** About this task **
Find every line below where the string "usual" shows up, and copy those lines.

** Dataset records **
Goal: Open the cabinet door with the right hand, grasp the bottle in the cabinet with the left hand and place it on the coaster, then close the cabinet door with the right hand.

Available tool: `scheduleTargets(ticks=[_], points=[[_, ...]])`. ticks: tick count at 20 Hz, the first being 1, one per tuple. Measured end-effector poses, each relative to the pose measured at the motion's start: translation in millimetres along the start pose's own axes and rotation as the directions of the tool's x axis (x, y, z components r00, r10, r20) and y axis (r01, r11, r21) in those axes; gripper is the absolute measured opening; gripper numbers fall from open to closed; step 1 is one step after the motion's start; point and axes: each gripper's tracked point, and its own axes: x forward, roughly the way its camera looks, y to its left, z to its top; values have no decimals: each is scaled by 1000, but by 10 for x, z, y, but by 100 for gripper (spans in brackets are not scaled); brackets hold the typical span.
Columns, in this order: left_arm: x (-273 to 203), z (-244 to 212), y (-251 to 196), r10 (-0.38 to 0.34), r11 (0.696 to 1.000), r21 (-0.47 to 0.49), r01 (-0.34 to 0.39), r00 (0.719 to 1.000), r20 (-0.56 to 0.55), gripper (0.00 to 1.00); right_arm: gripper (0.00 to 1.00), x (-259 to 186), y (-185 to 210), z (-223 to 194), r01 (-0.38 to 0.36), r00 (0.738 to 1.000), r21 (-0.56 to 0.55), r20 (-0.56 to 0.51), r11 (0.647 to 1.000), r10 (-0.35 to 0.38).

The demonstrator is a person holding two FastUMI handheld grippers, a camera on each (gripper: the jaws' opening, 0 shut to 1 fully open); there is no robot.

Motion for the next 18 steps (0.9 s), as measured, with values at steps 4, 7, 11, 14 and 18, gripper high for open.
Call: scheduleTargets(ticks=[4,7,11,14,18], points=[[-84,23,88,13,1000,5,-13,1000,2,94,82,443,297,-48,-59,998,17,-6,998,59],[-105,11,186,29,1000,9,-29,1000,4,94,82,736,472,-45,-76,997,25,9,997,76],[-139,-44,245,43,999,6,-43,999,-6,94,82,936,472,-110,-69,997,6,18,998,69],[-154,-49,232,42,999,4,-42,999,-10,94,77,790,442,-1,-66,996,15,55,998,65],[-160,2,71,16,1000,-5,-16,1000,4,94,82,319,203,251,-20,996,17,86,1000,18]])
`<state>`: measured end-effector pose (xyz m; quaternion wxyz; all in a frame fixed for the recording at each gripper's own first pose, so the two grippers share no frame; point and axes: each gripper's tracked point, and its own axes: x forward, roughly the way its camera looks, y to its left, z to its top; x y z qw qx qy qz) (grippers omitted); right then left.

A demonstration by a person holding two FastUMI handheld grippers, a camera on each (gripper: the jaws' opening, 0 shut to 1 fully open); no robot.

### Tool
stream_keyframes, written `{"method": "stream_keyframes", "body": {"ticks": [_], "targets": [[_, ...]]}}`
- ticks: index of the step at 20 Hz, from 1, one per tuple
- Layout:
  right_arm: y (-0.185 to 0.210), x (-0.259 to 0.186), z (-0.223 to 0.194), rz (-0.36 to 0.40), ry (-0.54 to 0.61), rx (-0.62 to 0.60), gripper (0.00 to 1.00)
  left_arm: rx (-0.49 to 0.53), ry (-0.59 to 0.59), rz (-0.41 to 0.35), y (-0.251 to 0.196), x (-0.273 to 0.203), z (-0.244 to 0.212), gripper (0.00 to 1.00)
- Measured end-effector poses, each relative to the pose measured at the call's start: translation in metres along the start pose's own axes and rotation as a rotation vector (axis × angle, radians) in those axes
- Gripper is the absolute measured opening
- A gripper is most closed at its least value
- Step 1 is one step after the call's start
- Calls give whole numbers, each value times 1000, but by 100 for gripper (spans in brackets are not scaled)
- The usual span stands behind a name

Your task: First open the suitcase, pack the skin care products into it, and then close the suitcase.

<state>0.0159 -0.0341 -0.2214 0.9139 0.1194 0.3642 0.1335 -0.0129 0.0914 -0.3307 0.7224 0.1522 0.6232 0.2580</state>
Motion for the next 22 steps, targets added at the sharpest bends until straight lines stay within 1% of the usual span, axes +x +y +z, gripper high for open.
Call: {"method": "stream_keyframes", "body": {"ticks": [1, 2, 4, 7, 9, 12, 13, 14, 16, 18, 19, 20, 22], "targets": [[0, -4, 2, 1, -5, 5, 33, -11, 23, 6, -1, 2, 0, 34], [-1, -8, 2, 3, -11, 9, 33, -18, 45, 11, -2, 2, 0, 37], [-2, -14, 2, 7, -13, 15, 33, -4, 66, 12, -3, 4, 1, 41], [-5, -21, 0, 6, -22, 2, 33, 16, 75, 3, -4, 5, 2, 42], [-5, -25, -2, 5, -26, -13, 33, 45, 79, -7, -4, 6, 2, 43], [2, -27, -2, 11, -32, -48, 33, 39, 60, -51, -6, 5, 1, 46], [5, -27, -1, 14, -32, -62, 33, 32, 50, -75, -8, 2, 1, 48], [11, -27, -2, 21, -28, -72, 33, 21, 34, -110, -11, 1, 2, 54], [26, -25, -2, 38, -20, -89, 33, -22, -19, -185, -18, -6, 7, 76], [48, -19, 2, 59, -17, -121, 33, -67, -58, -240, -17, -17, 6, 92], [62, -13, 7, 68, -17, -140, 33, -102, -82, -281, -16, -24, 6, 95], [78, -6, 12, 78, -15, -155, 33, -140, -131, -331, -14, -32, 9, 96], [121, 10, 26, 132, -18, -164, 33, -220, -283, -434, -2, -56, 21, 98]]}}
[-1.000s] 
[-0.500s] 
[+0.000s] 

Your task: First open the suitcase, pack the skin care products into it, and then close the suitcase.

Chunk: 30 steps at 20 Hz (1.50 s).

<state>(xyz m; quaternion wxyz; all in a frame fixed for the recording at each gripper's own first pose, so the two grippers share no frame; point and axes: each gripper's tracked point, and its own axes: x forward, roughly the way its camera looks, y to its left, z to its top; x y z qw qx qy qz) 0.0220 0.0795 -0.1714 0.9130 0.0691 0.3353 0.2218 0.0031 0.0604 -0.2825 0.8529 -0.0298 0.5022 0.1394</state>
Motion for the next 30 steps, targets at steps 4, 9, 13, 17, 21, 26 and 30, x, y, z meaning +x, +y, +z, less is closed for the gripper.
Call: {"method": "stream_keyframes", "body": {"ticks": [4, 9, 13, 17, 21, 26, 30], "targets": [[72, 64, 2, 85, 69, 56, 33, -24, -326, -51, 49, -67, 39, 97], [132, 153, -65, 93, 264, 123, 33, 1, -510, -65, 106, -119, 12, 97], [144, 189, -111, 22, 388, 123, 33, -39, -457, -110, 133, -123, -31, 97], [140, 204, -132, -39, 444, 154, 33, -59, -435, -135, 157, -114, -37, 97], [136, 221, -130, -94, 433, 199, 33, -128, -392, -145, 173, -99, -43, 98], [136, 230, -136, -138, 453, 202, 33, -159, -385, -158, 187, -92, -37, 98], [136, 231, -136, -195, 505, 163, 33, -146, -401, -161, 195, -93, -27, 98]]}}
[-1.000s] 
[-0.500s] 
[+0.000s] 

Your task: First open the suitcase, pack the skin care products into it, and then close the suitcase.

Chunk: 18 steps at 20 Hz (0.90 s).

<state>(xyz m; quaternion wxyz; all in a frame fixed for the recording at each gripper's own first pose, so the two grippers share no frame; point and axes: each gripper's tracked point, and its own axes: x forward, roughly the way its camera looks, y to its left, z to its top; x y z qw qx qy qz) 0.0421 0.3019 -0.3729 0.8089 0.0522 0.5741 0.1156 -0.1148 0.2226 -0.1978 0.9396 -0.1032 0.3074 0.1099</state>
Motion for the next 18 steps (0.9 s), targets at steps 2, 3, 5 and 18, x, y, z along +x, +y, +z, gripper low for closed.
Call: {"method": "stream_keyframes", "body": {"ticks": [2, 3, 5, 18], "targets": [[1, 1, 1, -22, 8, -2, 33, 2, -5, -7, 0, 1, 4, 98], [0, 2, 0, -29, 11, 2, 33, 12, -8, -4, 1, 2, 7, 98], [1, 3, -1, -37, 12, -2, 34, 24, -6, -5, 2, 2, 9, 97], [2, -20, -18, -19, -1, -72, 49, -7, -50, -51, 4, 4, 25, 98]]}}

** Problem solution **
- The usual span stands behind a name
Motion for the next 22 steps, targets added at the sharpest bends until straight lines stay within 1% of the usual span, axes +x +y +z, gripper high for open.

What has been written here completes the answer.